- In four European countries, Binance will pause trading services for a dozen privacy coins, including Monero and Zcash.
- The exchange cited regulatory compliance as the key reason for this development, with the EU pushing through with MiCA.
- Users mull over the effect of delisting privacy coins which have gained traction in recent years following harsh regulations.
Privacy coins like Monero and Zcash shield user identities and transactions from regulators but have been criticized for aiding money laundering and other illegal activities.
Binance has announced its decision to delist twelve privacy coins in France, Spain, Italy and Poland in the wake of new cryptocurrency regulations. The leading digital asset exchange will halt trading services for users in a dozen privacy coins from June 26.
The affected privacy coins include Monero (XMR), Verge (XVG), MobileCoin (MOB), Firo (FIRO), BEAM, Zcash (ZEC), Horizon (ZEN), Navcoin (NAV), PIVX, Secret (SCRT), Decred (DCR) and Dash (DASH).
The announcement comes when the European Union (EU) authorities have begun enforcing several aspects of the Markets in Crypto Assets (MiCA) framework. MiCA is opposed to privacy coins unless such a company can verify the identity of its users. This is quite a stretch, as many have argued that it may defeat the purpose of privacy coins.
Some regulators within the EU have criticized cryptocurrencies for acting as a catalyst to boost money laundering operations and other illicit transactions worldwide. Binance stated that its decision to delist the assets was based on regulatory compliance, as the exchange aims to observe all laws in the financial market.

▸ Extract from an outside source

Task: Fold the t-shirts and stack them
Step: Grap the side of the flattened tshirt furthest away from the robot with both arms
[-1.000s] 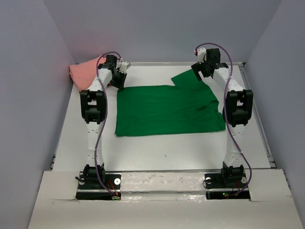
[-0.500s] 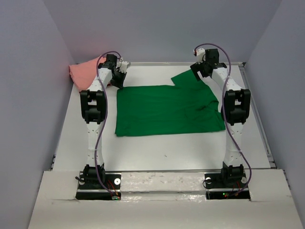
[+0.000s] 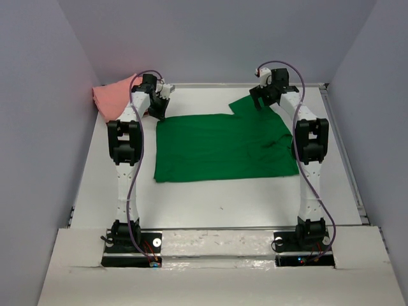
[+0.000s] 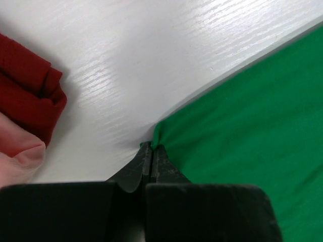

“As part of Binance’s ongoing compliance processes, we have reached out to affected users to notify them that they will no longer be able to purchase or trade privacy tokens on our platform,” the statement reads.
Harsh reactions trail Binance’s decision
Although bad actors could use privacy coins for illegal transactions, users have argued that an outright ban is a reach for even the EU. Both digital asset users and the industry executives have criticized the move, with some calling it an “attempt by regulators to undermine the sector one coin at a time.”
Despite expressing his disappointment, Guy Zyskind, Secret’s CEO noted that Secret is not essentially a privacy coin and should not be included in the ban.
“Secret is not a privacy coin. We reached out to Binance to clarify this. Secret’s transactions are public, it’s data in smart contracts that remain confidential. In fact, Secret is much more appropriate for GDPR-type applications in the blockchain setting,” he said.